CD-R (Compact Disc, Record able) is a type of WORM (Write Once, Read Many) compact disc, which allows recording on a disc once. The CD-R was made known by Philips and Sony in their 1988 description document, the Orange Book. Prior to the release of the specification book, available CDs were CD-Digital Audio to be played in CD players, and CD-ROM, to be played in PCs’ CD-ROM drives. After the Orange Book, any computer user could create their CDs from their system.
Like other CDs, CD-Rs are made of a poly carbonate plastic, a thin protective coating, and a thin reflective metal coating. In CD-R, however, a layer of organic polymer dye between the metal and poly carbonate layers acts as the recording medium.
The make-up of the dye is transformed permanently by exposure to a particular frequency of light. Some CD-Rs have additional protective layer to ensure that they are less vulnerable to damages from scratches. Since the data unlike the ones on common CDs is closer to the label side of the disc.

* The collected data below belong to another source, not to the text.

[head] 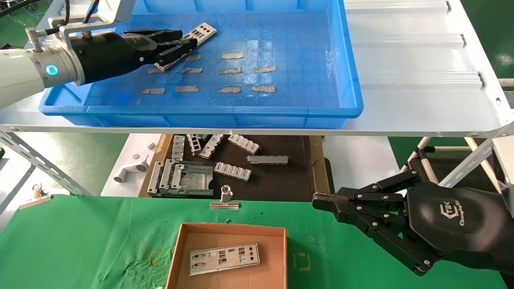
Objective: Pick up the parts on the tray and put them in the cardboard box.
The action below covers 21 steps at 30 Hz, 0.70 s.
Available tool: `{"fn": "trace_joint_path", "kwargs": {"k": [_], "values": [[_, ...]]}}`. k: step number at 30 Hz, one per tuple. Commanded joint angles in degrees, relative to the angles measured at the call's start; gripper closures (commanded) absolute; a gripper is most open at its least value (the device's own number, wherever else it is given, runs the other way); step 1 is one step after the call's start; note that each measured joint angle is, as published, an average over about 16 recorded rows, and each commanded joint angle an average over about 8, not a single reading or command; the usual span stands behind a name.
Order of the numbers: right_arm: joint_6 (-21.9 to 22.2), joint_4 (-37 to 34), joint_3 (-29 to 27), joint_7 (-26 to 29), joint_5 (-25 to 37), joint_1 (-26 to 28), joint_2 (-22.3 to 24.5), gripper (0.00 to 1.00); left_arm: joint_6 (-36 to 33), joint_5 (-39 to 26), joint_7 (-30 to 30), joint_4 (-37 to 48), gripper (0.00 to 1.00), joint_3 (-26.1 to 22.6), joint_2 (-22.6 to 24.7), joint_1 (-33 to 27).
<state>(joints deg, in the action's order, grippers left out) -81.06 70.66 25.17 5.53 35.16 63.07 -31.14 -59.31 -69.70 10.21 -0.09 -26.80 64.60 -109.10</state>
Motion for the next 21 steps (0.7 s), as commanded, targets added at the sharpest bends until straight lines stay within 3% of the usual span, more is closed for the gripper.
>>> {"fn": "trace_joint_path", "kwargs": {"k": [1, 14, 21], "values": [[0.0, 0.0, 0.0, 0.0, 0.0, 0.0, 0.0, 1.0, 0.16, 0.01, -0.01, 0.06, 1.0, 0.01, -0.02, -0.02], [0.0, 0.0, 0.0, 0.0, 0.0, 0.0, 0.0, 1.0, -1.4, 1.11, 0.36, -0.49, 1.0, 0.77, -0.72, -0.51], [0.0, 0.0, 0.0, 0.0, 0.0, 0.0, 0.0, 1.0, -7.3, 1.77, 1.57, -1.8, 1.0, 1.2, -2.52, -1.21]]}}
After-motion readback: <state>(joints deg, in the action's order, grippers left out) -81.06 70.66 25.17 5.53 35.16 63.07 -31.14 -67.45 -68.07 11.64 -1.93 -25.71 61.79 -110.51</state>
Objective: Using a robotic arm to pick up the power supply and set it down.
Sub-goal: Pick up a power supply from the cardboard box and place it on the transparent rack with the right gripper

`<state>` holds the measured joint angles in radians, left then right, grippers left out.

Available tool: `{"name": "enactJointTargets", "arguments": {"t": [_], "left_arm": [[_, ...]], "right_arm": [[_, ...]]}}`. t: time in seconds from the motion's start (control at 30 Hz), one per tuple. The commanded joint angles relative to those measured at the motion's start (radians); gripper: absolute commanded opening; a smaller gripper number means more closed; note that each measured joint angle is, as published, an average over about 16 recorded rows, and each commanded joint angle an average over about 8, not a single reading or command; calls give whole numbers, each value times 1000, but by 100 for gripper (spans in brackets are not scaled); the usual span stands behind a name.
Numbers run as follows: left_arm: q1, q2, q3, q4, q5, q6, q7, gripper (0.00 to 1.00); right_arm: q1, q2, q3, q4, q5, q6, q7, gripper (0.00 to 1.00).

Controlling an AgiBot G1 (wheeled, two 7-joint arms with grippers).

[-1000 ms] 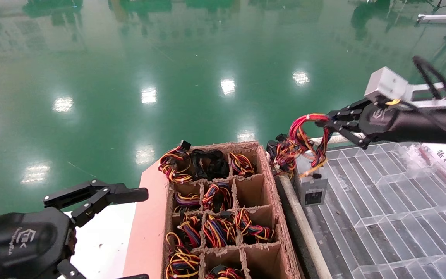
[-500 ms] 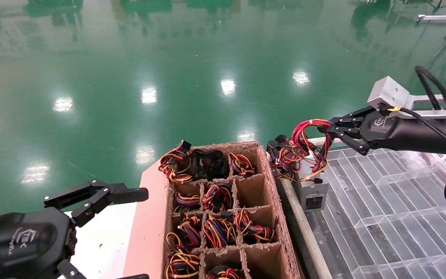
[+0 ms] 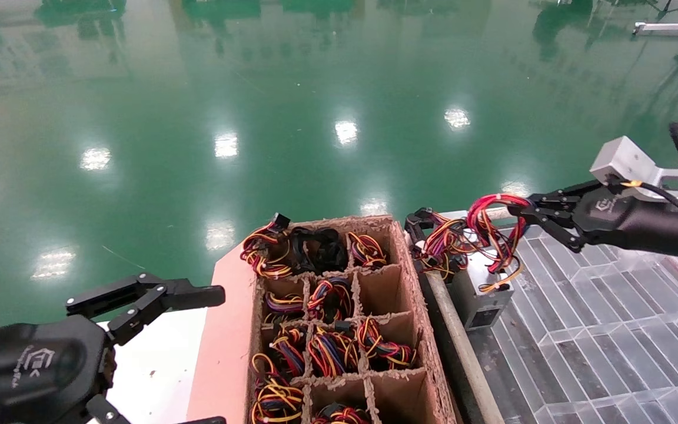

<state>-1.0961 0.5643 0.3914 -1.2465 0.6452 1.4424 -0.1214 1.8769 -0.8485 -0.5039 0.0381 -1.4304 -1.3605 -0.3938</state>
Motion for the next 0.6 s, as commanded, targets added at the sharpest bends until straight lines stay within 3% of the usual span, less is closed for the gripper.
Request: {"name": "enactJointTargets", "arguments": {"t": [0.03, 0.2, 0.27, 0.6], "left_arm": [[0, 0, 0, 0, 0, 0, 0, 100], [0, 0, 0, 0, 0, 0, 0, 100], [0, 0, 0, 0, 0, 0, 0, 100], [0, 0, 0, 0, 0, 0, 0, 100]], "right_arm": [[-4, 6, 2, -12, 3, -1, -5, 22], [-9, 10, 4, -28, 6, 6, -6, 84], [-9, 10, 4, -31, 7, 7, -6, 100], [-9, 10, 5, -29, 8, 7, -5, 100]]}}
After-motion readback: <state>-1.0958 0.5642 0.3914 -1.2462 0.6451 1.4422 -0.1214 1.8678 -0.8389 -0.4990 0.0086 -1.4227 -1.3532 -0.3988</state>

A CD-R disc usually holds 650 MB or 74 minutes of data, although some can accommodate 700 MB or 80 minutes of information. With a compatible CD-R drive and packet writing software, it is possible to store data on a CD-R in the same manner that one can store data to a floppy disk.
However, it is not possible to delete files and reuse them since each part of the disk can only be written once. The Re writable CDs use an alloy layer – instead of the dye layer – which can be changed to and from a crystalline state repeatedly.